07/07/2008 12:52 PM Alert 
Factor in a big rise in rates Worldwide?
Money is a commodity.
THE shortest commodity in demand.
If theres a shortage the price of money (ie Interest Rates)rises
Wot if a worldwide hike occurs say to 10% ie double present.
If the UK did not follow suit then the £ would crash bigtime.
What effect would a doubling of current UK rates have I wonder?
Do you think the slick property dealers have throught about this?
chefdave


Activist
Activist
Posts:477


07/07/2008 2:12 PM Alert 
At the moment South africa's base rate is already 12%, Australia's is 7.25% and new Zealand's is 8.25%. When compared to the Yen, dollar and Euro our base rate is higher than all three, the U.S and the EU however are clearly in a situation similar to ourselves in that they are caught up between a mountain of personal debt whilst simultaneously looking recession straight in the eyes, which makes effective monetry policy an impossibility.

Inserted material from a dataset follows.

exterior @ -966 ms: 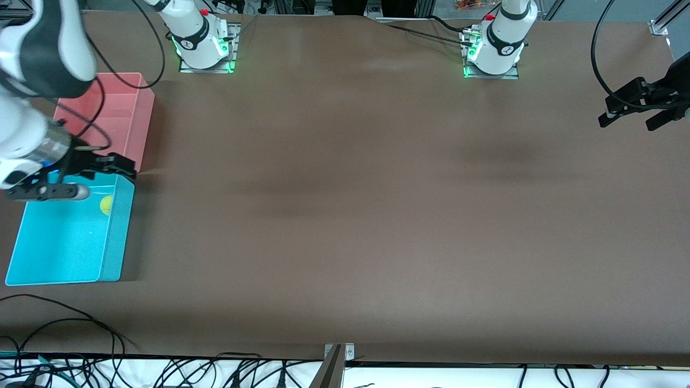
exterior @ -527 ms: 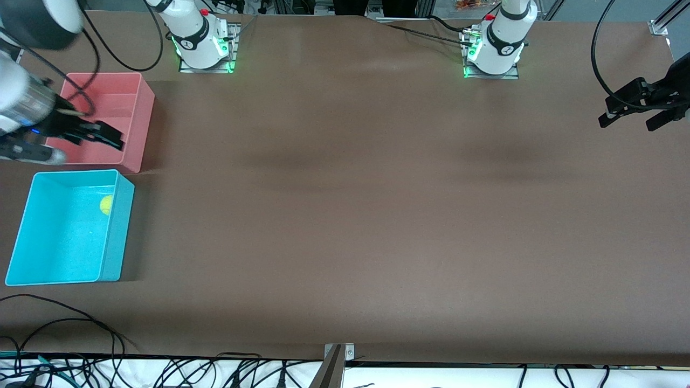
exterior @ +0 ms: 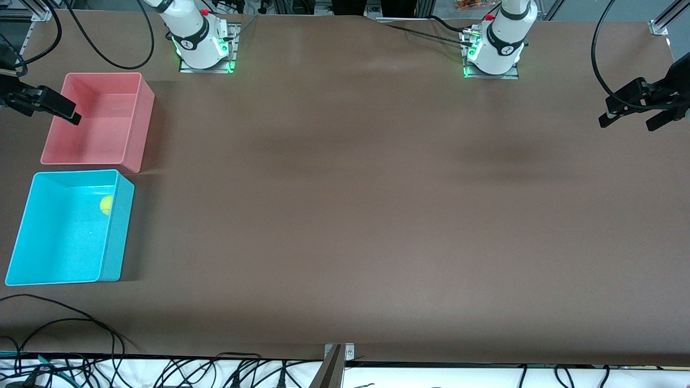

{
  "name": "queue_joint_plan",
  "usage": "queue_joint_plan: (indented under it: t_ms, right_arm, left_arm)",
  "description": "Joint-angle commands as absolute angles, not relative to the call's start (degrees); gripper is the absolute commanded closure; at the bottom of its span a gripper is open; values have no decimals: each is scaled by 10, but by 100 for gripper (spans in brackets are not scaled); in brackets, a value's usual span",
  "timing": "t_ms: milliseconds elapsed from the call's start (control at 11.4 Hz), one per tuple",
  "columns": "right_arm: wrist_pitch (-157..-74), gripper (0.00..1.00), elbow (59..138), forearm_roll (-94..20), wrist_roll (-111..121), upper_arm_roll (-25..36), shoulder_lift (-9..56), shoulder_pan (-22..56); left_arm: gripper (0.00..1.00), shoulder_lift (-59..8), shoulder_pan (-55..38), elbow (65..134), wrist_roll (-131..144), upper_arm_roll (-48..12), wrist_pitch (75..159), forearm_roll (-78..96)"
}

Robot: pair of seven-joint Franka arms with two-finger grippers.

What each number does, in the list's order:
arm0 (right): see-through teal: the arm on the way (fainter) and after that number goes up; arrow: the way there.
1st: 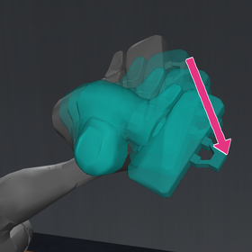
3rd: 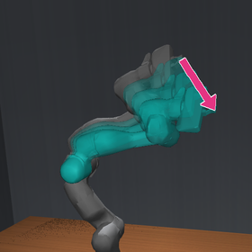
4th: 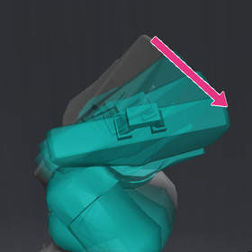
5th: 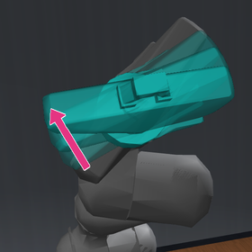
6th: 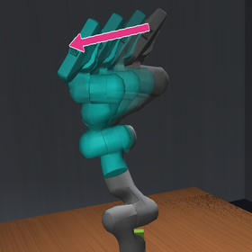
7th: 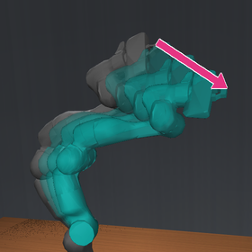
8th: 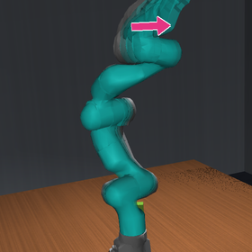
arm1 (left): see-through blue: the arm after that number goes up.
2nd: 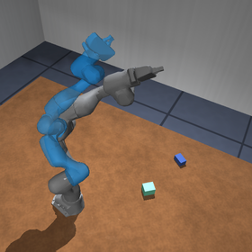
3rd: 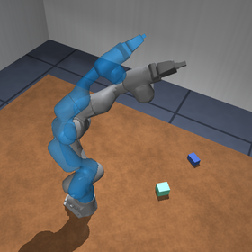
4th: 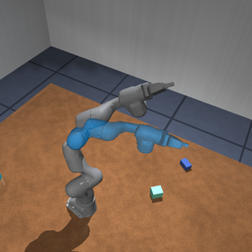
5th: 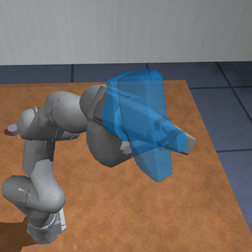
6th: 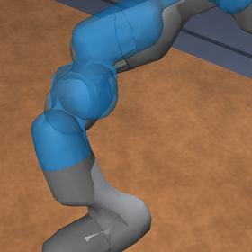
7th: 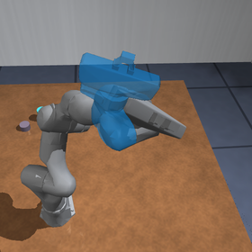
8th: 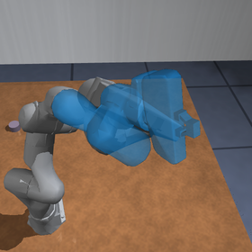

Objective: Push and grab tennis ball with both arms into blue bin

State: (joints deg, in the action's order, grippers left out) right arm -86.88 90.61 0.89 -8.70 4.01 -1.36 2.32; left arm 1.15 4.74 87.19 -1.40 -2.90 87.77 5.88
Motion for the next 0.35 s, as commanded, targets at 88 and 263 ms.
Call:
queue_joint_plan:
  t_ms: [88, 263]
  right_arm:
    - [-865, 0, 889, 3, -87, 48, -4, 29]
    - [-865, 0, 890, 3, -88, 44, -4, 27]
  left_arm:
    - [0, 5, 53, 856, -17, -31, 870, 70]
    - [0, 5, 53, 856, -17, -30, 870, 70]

During 'normal times' if the U.S were to raise their base rate to 10% at the very least I would expect to severly puncture the commodity bubble as investors (finally) find a suitable safe home for their investments. This would strengthen the dollar as it becomes an attractive currency and the £ would weaken against it, unless we followed suit.

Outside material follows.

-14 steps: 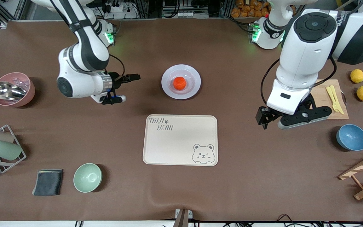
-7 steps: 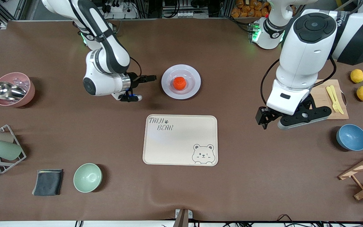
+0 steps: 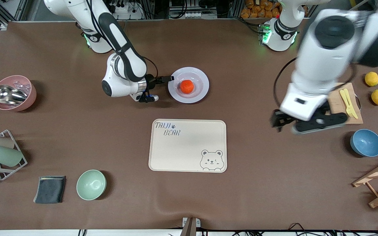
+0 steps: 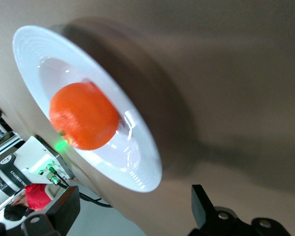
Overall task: Place orange and plate with both arms
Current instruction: 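Grasp the plate rim with the right gripper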
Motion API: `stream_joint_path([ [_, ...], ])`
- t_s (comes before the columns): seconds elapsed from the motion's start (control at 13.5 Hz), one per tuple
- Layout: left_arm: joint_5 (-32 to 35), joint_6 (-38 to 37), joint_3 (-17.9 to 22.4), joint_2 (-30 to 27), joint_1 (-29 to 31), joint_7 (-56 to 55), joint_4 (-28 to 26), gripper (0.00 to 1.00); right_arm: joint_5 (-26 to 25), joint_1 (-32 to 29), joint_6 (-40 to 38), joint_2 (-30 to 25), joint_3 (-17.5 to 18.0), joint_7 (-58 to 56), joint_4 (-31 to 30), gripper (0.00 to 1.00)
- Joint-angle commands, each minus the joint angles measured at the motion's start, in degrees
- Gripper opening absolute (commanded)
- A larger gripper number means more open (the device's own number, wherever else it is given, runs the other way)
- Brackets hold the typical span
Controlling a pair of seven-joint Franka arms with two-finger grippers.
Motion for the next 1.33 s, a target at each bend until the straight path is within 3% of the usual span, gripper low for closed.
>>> stream_joint_path([
  [0.0,-5.8,-3.2,-2.1,-5.7,12.8,12.7,-1.7,1.00,8.3,0.7,0.0,3.8,-0.2,-8.4,-0.1,1.00],
  [0.15,-6.0,-4.4,-2.2,-5.7,12.8,12.7,-1.7,1.00,11.6,2.2,0.0,4.7,-0.2,-10.0,-0.1,1.00],
  [0.37,-12.9,-7.4,-1.9,-6.0,14.9,12.6,-1.8,1.00,12.8,3.1,0.0,4.8,-0.2,-10.0,0.0,1.00],
  [0.59,-13.2,-9.0,-2.3,-6.2,15.2,12.5,-2.6,1.00,13.4,3.1,-0.2,4.8,-0.2,-10.0,0.1,1.00],
  [0.89,-13.3,-9.5,-2.6,-7.2,15.2,11.8,-4.9,1.00,19.8,6.3,0.1,5.3,-0.2,-10.3,0.2,1.00],
  [0.96,-13.3,-9.5,-2.6,-7.2,15.2,11.8,-4.9,1.00,21.2,7.4,0.3,5.3,-0.2,-10.5,0.2,0.80],
  [1.11,-13.3,-9.4,-2.6,-7.1,15.2,11.8,-4.9,1.00,21.6,7.6,0.3,5.3,-0.2,-10.6,0.2,0.17],
  [1.19,-13.3,-9.4,-2.6,-7.1,15.2,11.8,-4.9,1.00,21.6,7.5,0.2,5.3,-0.2,-10.6,0.2,0.00],
  [1.26,-13.3,-9.4,-2.6,-7.1,15.2,11.8,-5.0,1.00,21.6,7.5,0.2,5.3,-0.2,-10.5,0.2,0.00],
])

The point is though that even with a base rate at 5% mortgage rates are creeping up regardless, rates of 7-8% seem to be increasingly common - something which is going to come as a terrible shock to many that have bought over the past few years - and so your 'imaginary event' Lazen is in actual fact becoming a reality.

The question about what would happen if all the major players raised to 10% is very interesting in terms of currency flucuations if it weren't for the debt. If it did happen I would expect financial collapse in the U.S and the U.K, serious divisions and a possible split over the Euro - look at how much of a fuss was kicked up over the recent 0.25% rise - mass repossessions leading to rioting and general lawlessness and probably the end of the world as we know it! :) These things are already happened but on a slightly slower scale.
Asteve


Activist
Activist
Posts:930


08/07/2008 10:07 PM Alert 
You're on the ball about the distinction between central bank rates and retail rates. This is crucial in the context of establishing the impact on the economy in general. I would like to point out, however, that if the US were to raise their rate to 10%, this would be a five-fold increase...

One might think that a large discrepancy between the base rate of currencies would lead to a devaluing in the context of foreign exchange - but there are other factors at play. As an example of what happens when a currency has a rate dramatically lower than the rest of the world, look at Japan post 1990... where, to this day, there is a sizeable "carry trade" where holders of Japanese assets borrow against them and invest abroad where yields are far higher. This has done little harm to Japan - and the ill effects were relatively easily absorbed by the rest of the world.
plainservice


Concerned Citizen
Concerned Citizen
Posts:93


10/07/2008 3:56 PM Alert 
During 'normal times' if the U.S were to raise their base rate to 10% at the very least I would expect to severly puncture the commodity bubble as investors (finally) find a suitable safe home for their investments. This would strengthen the dollar as it becomes an attractive currency and the £ would weaken against it, unless we followed suit.

A lot of third world countries have high interest rates, but it does not mean that people rush in and buy those currencies. And the US does not need to raise rates. Just look at the Petrol price, it has shot up, so that means people have to buy more US$. Anyways, rates at 10%+ would crush the US economy.